Design Netflix: A Video Streaming Architecture

Netflix serves over 260 million subscribers across 190+ countries, streaming billions of hours of content monthly. Its architecture is a masterclass in microservices, resilience engineering, and content delivery at global scale. This guide covers how to design a Netflix-like streaming platform, focusing on its unique CDN (Open Connect), recommendation engine, microservices patterns, and resilience strategies.

1. Requirements

Functional Requirements

Users can browse a catalog of movies, TV shows, and documentaries.
Personalized homepage with rows of recommended content.
Video playback with adaptive bitrate streaming across devices (TV, mobile, web, tablet).
Search for titles, actors, genres, and directors.
User profiles (up to 5 per account) with individual watch history and preferences.
Continue watching: resume playback from where the user left off.
Download content for offline viewing on mobile devices.
Multiple audio tracks and subtitle languages.

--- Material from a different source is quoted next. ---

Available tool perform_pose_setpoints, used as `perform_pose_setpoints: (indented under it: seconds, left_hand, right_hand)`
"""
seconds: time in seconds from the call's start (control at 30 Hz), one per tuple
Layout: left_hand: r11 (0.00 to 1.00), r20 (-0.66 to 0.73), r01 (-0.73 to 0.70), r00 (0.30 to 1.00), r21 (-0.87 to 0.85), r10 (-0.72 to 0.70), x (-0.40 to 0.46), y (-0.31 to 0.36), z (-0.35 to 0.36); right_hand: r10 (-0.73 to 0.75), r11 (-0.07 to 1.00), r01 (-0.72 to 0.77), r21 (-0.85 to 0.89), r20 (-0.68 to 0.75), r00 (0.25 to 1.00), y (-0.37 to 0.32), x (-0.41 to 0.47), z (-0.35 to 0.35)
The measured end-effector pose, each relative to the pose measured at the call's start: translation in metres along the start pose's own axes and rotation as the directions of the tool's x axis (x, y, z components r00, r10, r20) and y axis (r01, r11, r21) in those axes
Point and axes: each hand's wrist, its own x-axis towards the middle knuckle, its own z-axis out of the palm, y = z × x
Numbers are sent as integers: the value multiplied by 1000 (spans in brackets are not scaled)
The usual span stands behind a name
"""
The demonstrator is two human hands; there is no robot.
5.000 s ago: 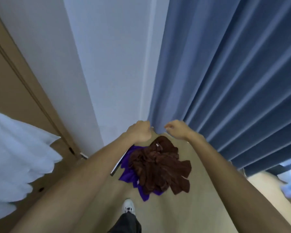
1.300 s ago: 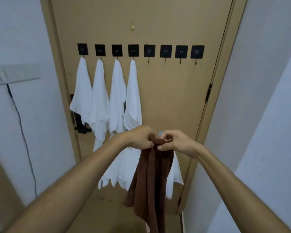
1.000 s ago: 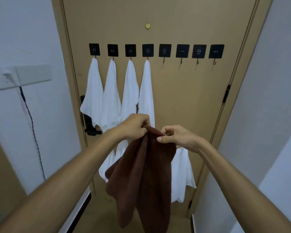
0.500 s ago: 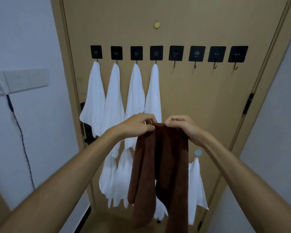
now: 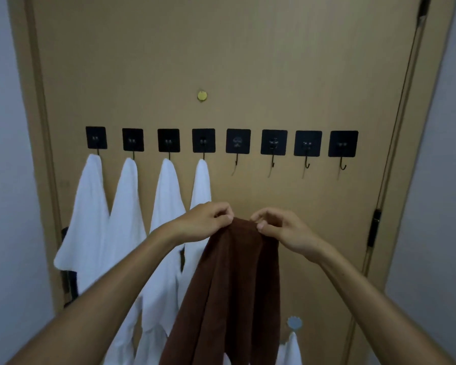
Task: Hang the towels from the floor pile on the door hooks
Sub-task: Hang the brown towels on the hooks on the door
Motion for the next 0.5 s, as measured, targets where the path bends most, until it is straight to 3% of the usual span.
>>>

Non-Functional Requirements

High availability: 99.99% uptime. Streaming must work even during partial failures.
Low latency: Content should start playing within 3 seconds.
Scalability: Handle 260M+ subscribers with peak concurrent streams of 15M+.
Global reach: Low-latency streaming in 190+ countries.
Resilience: Graceful degradation under failure, no cascading failures.

2. Capacity Estimation

Metric	Estimate
Total subscribers	260 million
Daily active users	~100 million
Peak concurrent streams	~15 million
Average stream bitrate	5 Mbps (1080p average)
Peak bandwidth	15M × 5 Mbps = 75 Tbps
Content library	~17,000 titles
Encoded versions per title	~1,200 (resolutions × bitrates × audio × subtitles)
Total storage (all encoded versions)	~100 PB
API requests per day	~500 billion (browsing, search, play events)

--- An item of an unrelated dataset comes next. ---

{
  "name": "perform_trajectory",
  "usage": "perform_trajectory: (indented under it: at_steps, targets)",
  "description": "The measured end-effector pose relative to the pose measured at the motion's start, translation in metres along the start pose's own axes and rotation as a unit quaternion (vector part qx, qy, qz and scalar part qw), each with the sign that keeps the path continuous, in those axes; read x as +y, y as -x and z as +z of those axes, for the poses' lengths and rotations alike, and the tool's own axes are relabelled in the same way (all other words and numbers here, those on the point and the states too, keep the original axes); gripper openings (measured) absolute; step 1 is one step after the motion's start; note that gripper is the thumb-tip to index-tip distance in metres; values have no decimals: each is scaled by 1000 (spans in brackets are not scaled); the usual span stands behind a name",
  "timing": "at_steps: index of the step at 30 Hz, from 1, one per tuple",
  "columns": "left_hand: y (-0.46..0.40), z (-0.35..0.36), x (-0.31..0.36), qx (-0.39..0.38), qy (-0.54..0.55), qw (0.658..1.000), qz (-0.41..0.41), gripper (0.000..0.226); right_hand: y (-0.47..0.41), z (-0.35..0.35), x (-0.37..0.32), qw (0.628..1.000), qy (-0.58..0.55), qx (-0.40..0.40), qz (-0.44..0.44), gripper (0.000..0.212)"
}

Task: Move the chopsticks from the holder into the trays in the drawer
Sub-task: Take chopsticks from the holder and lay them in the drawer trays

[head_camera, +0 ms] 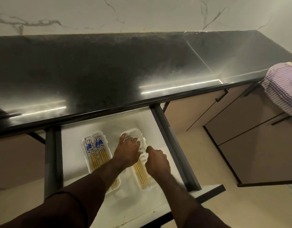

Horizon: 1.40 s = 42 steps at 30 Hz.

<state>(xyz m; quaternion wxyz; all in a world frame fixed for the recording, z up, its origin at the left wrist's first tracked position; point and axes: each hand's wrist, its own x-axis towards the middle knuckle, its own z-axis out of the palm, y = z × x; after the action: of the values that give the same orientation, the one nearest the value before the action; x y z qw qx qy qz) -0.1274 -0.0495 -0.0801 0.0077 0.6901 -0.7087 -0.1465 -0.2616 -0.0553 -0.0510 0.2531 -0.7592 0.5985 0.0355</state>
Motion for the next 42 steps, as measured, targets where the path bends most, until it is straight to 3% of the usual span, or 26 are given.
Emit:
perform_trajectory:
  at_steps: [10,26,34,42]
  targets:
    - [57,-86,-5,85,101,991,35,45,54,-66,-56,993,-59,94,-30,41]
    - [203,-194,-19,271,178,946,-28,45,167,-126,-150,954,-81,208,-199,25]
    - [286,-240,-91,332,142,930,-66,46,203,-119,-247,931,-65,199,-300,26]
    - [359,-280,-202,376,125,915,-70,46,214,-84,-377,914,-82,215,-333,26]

Netflix accounts for approximately 15% of global internet downstream bandwidth during peak hours. This is why they built their own CDN.

3. High-Level Design

Netflix has two distinct planes: the Control Plane (runs on AWS) for all application logic, and the Data Plane (Open Connect CDN) for video delivery.

Plane	Component	Responsibility
Control	API Gateway (Zuul)	Request routing, authentication, rate limiting
Control	Recommendation Service	Personalized content suggestions
Control	Playback Service	License validation, stream URL generation
Control	User/Profile Service	Account, profiles, preferences
Control	Search Service	Content search and filtering
Control	Content Ingestion Pipeline	Encoding, quality checks, CDN distribution
Data	Open Connect Appliances (OCAs)	Edge servers inside ISPs for video delivery
Data	Open Connect Control Plane	CDN health, routing, content placement

4. Detailed Component Design

4.1 Open Connect CDN

Netflix's custom CDN, called Open Connect, is one of the largest CDNs in the world. It consists of Open Connect Appliances (OCAs) — custom-built servers deployed directly inside Internet Service Provider (ISP) networks.

How content gets to edge servers:

New content is encoded in the cloud (AWS) into ~1,200 versions per title.
During off-peak hours (typically 2-6 AM local time), the encoded files are proactively pushed to OCA servers worldwide.
Content placement is optimized: popular titles are replicated to more OCAs, niche content to fewer.
Each OCA has ~100-200 TB of storage, holding the most popular content for its region.

How streaming works:

User clicks play → Playback Service determines the best OCA cluster based on user location and server health.
Client receives a list of OCA URLs ranked by preference.
Client streams directly from the OCA (video segments over HTTPS).
If the primary OCA fails, the client automatically fails over to the next OCA in the list.

// Playback initiation (simplified)
POST /api/v1/playback/start
Body: { "title_id": "80100172", "profile_id": "prof_123" }
Response: {
    "manifest_url": "https://oca1.nflxvideo.net/range/80100172/manifest.mpd",
    "fallback_urls": [
        "https://oca2.nflxvideo.net/range/80100172/manifest.mpd",
        "https://oca3.nflxvideo.net/range/80100172/manifest.mpd"
    ],
    "drm_license": "...",
    "resume_position_ms": 1234567,
    "audio_tracks": ["en", "es", "fr", "de", "ja"],
    "subtitle_tracks": ["en", "es", "fr", "de", "ja", "ko"]
}

This architecture means that during playback, zero traffic hits AWS. All streaming traffic stays within the ISP network, resulting in lower latency and reduced bandwidth costs for both Netflix and the ISP.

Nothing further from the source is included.